(Saved entries)
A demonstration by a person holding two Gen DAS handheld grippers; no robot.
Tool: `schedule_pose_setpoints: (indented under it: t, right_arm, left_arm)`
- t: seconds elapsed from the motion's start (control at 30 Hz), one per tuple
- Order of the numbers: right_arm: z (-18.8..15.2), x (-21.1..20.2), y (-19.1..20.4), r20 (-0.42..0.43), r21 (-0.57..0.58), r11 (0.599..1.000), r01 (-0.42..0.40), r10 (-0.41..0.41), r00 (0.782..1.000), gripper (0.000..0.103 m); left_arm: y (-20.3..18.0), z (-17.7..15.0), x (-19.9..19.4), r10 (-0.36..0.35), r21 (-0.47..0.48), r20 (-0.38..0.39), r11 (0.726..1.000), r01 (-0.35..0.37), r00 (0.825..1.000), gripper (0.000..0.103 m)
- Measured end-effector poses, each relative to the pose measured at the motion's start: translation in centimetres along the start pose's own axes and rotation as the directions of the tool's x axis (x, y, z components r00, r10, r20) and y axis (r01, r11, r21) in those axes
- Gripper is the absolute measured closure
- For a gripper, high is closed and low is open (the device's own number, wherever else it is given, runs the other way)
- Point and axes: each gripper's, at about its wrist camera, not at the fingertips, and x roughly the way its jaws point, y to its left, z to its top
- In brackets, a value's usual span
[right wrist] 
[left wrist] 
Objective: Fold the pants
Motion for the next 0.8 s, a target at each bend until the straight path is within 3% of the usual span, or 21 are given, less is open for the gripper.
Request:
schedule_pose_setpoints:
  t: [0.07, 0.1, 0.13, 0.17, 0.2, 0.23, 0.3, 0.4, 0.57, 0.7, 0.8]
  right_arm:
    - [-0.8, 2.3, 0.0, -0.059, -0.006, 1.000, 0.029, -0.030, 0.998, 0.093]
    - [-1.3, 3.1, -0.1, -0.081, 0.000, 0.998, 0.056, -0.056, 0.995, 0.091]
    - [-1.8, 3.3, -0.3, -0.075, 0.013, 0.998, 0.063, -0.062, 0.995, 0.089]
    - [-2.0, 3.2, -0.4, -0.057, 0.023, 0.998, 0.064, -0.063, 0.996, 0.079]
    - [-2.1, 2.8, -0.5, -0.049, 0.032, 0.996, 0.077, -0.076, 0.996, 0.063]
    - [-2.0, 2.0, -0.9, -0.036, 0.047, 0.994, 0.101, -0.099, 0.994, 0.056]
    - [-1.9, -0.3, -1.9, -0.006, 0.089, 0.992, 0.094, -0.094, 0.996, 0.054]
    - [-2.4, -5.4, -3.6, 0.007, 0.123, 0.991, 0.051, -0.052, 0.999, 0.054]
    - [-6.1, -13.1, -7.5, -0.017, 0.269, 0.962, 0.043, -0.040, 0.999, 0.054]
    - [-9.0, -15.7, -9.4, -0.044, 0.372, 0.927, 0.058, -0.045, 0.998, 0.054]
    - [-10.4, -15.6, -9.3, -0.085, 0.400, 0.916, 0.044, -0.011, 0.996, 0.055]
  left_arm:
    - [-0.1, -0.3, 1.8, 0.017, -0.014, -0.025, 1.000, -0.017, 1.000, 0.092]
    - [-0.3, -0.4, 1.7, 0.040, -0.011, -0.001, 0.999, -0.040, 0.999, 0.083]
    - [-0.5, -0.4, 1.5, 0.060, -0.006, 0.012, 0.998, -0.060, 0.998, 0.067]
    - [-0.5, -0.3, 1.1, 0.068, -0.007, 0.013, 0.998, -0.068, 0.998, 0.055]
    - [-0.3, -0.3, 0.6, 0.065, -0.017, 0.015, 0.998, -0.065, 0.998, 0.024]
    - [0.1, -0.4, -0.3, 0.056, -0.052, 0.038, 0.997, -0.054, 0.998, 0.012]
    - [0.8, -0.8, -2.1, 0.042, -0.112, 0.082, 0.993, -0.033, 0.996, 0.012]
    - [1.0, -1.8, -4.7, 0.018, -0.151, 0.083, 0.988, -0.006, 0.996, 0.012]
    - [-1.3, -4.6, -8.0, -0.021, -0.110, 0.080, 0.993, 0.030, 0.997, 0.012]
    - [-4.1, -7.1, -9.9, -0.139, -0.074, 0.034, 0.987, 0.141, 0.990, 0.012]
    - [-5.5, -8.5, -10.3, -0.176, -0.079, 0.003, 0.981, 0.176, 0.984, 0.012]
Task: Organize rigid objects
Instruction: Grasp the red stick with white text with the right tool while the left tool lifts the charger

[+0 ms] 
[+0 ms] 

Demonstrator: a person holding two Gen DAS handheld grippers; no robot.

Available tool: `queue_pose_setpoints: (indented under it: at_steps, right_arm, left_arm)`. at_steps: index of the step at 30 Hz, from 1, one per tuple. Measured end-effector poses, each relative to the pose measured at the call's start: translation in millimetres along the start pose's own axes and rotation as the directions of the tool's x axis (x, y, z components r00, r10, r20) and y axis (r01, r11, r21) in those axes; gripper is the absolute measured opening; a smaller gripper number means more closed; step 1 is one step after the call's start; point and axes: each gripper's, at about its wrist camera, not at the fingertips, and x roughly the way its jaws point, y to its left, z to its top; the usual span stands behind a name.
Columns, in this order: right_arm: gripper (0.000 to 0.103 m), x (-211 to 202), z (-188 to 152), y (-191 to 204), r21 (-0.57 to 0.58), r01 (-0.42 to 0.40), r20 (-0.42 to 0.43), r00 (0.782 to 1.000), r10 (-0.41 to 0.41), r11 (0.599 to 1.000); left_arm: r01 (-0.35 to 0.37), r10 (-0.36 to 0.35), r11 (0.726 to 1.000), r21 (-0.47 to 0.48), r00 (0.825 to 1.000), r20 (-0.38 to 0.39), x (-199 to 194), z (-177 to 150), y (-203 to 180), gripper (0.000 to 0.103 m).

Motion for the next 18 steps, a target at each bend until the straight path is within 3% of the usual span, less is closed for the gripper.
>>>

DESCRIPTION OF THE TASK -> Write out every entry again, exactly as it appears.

ANSWER SECTION ->
A demonstration by a person holding two Gen DAS handheld grippers; no robot.
Tool: `schedule_pose_setpoints: (indented under it: t, right_arm, left_arm)`
- t: seconds elapsed from the motion's start (control at 30 Hz), one per tuple
- Order of the numbers: right_arm: z (-18.8..15.2), x (-21.1..20.2), y (-19.1..20.4), r20 (-0.42..0.43), r21 (-0.57..0.58), r11 (0.599..1.000), r01 (-0.42..0.40), r10 (-0.41..0.41), r00 (0.782..1.000), gripper (0.000..0.103 m); left_arm: y (-20.3..18.0), z (-17.7..15.0), x (-19.9..19.4), r10 (-0.36..0.35), r21 (-0.47..0.48), r20 (-0.38..0.39), r11 (0.726..1.000), r01 (-0.35..0.37), r00 (0.825..1.000), gripper (0.000..0.103 m)
- Measured end-effector poses, each relative to the pose measured at the motion's start: translation in centimetres along the start pose's own axes and rotation as the directions of the tool's x axis (x, y, z components r00, r10, r20) and y axis (r01, r11, r21) in those axes
- Gripper is the absolute measured closure
- For a gripper, high is closed and low is open (the device's own number, wherever else it is given, runs the other way)
- Point and axes: each gripper's, at about its wrist camera, not at the fingertips, and x roughly the way its jaws point, y to its left, z to its top
- In brackets, a value's usual span
[right wrist] 
[left wrist] 
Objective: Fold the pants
Motion for the next 0.8 s, a target at each bend until the straight path is within 3% of the usual span, or 21 are given, less is open for the gripper.
Request:
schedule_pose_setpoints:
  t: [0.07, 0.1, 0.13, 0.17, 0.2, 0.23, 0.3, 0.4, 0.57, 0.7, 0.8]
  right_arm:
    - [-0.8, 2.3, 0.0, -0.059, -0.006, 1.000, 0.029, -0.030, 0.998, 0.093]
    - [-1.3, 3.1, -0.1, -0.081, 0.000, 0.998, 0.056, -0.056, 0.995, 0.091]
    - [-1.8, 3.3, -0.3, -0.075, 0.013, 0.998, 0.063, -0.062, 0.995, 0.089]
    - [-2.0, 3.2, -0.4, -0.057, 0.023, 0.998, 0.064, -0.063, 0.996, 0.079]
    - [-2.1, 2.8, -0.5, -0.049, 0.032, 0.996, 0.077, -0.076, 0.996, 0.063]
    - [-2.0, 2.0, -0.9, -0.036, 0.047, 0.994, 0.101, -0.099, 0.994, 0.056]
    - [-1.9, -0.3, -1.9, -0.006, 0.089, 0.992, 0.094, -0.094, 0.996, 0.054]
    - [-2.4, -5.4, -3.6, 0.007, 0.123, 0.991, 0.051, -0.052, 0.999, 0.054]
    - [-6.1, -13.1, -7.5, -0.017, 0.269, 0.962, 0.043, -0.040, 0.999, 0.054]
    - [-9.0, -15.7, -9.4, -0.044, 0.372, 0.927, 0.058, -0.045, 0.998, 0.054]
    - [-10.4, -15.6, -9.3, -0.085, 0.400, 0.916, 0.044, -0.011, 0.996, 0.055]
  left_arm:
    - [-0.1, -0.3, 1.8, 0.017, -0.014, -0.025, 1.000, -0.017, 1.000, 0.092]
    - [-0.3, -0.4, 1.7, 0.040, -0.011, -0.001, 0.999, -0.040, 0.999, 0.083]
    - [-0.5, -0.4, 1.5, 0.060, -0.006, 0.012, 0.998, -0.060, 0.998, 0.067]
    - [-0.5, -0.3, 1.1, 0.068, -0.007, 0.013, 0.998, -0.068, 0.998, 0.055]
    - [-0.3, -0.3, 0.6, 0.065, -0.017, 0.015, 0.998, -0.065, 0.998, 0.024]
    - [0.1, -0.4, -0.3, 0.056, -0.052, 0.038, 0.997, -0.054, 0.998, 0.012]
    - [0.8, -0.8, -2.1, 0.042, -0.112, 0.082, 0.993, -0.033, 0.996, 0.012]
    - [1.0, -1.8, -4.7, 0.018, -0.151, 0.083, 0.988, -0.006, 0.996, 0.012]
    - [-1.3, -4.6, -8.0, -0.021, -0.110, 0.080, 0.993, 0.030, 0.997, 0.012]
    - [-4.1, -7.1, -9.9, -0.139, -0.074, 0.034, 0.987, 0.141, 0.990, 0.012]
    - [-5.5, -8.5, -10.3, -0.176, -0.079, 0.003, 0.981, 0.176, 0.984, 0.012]
Task: Organize rigid objects
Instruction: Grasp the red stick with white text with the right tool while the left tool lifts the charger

[+0 ms] 
[+0 ms] 

Demonstrator: a person holding two Gen DAS handheld grippers; no robot.

Available tool: `queue_pose_setpoints: (indented under it: at_steps, right_arm, left_arm)`. at_steps: index of the step at 30 Hz, from 1, one per tuple. Measured end-effector poses, each relative to the pose measured at the call's start: translation in millimetres along the start pose's own axes and rotation as the directions of the tool's x axis (x, y, z components r00, r10, r20) and y axis (r01, r11, r21) in those axes; gripper is the absolute measured opening; a smaller gripper number means more closed; step 1 is one step after the call's start; point and axes: each gripper's, at about its wrist camera, not at the fingertips, and x roughly the way its jaws point, y to its left, z to its top; the usual span stands behind a name.
Columns, in this order: right_arm: gripper (0.000 to 0.103 m), x (-211 to 202), z (-188 to 152), y (-191 to 204), r21 (-0.57 to 0.58), r01 (-0.42 to 0.40), r20 (-0.42 to 0.43), r00 (0.782 to 1.000), r10 (-0.41 to 0.41), r11 (0.599 to 1.000); left_arm: r01 (-0.35 to 0.37), r10 (-0.36 to 0.35), r11 (0.726 to 1.000), r21 (-0.47 to 0.48), r00 (0.825 to 1.000), r20 (-0.38 to 0.39), x (-199 to 194), z (-177 to 150), y (-203 to 180), gripper (0.000 to 0.103 m).

Motion for the next 18 steps, a target at each bend until the straight path is within 3% of the usual span, less is closed for the gripper.
>>>

Output for this exercise is now complete.